Yeah, Young missing large parts of the season doesn't excuse any poor performances.

I'm sure, for example, if we looked at the Nani thread we wouldn't find anyone using the time he missed last season as an excuse behind a dip in his form. Oh no, not a bit of it. No posts along the lines of "he was missing for half the season, you can't fairly judge him". Quite 100% positive they definitely don't exist.

I'm still trying not to laugh at you comparing stats between Young and Nani - and formulating such an amazing opinion that there's little between them. Amazing. Seriously though, Nani was in and out of the team. He picked up injuries in the first and second half of the season. Nice try though.
 
Nobody is dragging you into anything, chill out there.

I never said I "disliked" him by the way, merely that the cost of his transfer has always been a factor in how I rate him.

That doesn't make any sense whatsoever. How can that be a factor in how you rate a player?
If we had got him on a free he would have been the best in the world, or how does this way of rating players work?
 
I don't know where you're getting your information from but Ashley Young suffered a major knee injury against Fulham in the second game of the season last year which kept him out until November.

After regaining fitness he had a great run of form through December 2012 before the knee went again which coupled with the return of his old ankle injury more of less put him out for the remainder of the season.

Nice blustery post and that, mate, but your facts are completely wrong.


I said look at the dates - he was a regular starter, when fit - does that help you understand it better? Young played something like 12 games in a row when he returned from injury against Chelsea. Keep trying though.
 
I said look at the dates - he was a regular starter, when fit - does that help you understand it better? Young played something like 12 games in a row when he returned from injury against Chelsea. Keep trying though.

Here's what you said:

I'd like you to look at the dates - he was a regular starter for us in the first half of the season, which wasn't disrupted by injury.

So Young's first half of the season wasn't disrupted by injury, right?

Yes it was actually.
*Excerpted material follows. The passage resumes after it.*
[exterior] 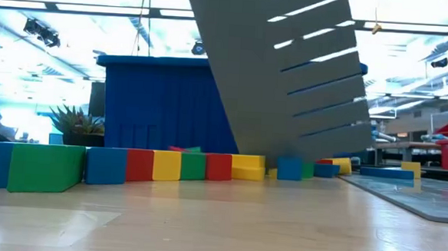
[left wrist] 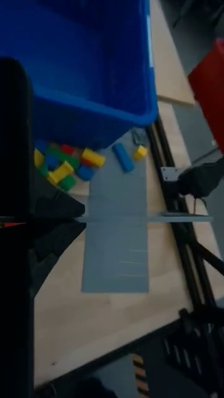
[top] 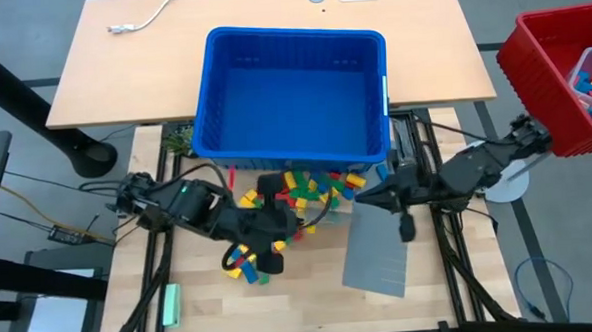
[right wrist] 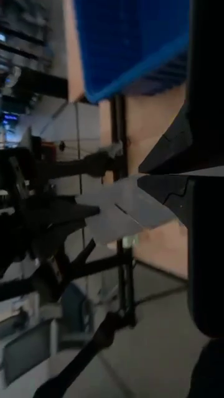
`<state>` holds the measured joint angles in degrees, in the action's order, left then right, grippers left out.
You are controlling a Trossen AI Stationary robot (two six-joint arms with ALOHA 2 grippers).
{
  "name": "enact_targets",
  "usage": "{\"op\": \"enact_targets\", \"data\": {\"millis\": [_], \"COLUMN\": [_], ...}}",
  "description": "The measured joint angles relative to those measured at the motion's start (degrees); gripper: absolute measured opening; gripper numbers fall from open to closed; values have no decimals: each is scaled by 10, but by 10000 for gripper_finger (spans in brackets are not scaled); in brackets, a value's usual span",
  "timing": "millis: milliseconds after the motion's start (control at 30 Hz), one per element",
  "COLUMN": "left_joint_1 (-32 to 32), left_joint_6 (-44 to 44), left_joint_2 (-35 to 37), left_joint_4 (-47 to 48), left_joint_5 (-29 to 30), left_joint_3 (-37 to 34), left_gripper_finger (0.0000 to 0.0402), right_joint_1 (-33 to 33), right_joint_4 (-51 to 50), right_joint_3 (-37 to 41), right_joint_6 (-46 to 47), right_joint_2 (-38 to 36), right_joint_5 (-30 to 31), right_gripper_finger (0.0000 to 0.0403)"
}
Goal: Sort blocks
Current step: Assemble the blue bin using gray bin divider
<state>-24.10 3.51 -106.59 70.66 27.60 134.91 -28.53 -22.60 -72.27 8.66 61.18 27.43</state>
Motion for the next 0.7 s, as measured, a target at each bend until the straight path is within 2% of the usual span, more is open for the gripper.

He suffered a major knee injury during the first half of the season which sidelined him for two months.

By December he'd fully recovered and went on a great run of form before a recurrence of the same injury followed by another recurrence of his ankle injury more of less wrote off his 2013.

Ignore all that though, yeah?

He wasn't injured at all. Shit player.
 
Here's what you said:



So Young's first half of the season wasn't disrupted by injury, right?

Yes it was actually. He suffered a major knee injury during the first half of the season which sidelined him for two months.


I actually don't know why I included that bit in my post, my bad, but it doesn't detract from my main point, which is that he was a first team player when fit. He played nearly all our games from late October to December. He also played half our games in January and February. So, it takes a player a few months to find his "mojo". Excellent.
 
That doesn't make any sense whatsoever. How can that be a factor in how you rate a player?
If we had got him on a free he would have been the best in the world, or how does this way of rating players work?

Not "rate" as a footballer, I meant it towards judging his overall contribution here vs what he cost us. I think that's pretty standard when it comes to footballers, isn't it?
 
In a season sustaining multiple occurrences of knee and ankle injuries, yes it does.

Finally you're getting it.

:lol: No, it doesn't - especially if this winger you speak about is "quality" and "excellent". You're pushing your perception further, but it's already been exposed by the fact he's played more than you alluded to. He did well last season, but it was nothing special and he need to improve certain aspects of his skill set to make more fans praise him.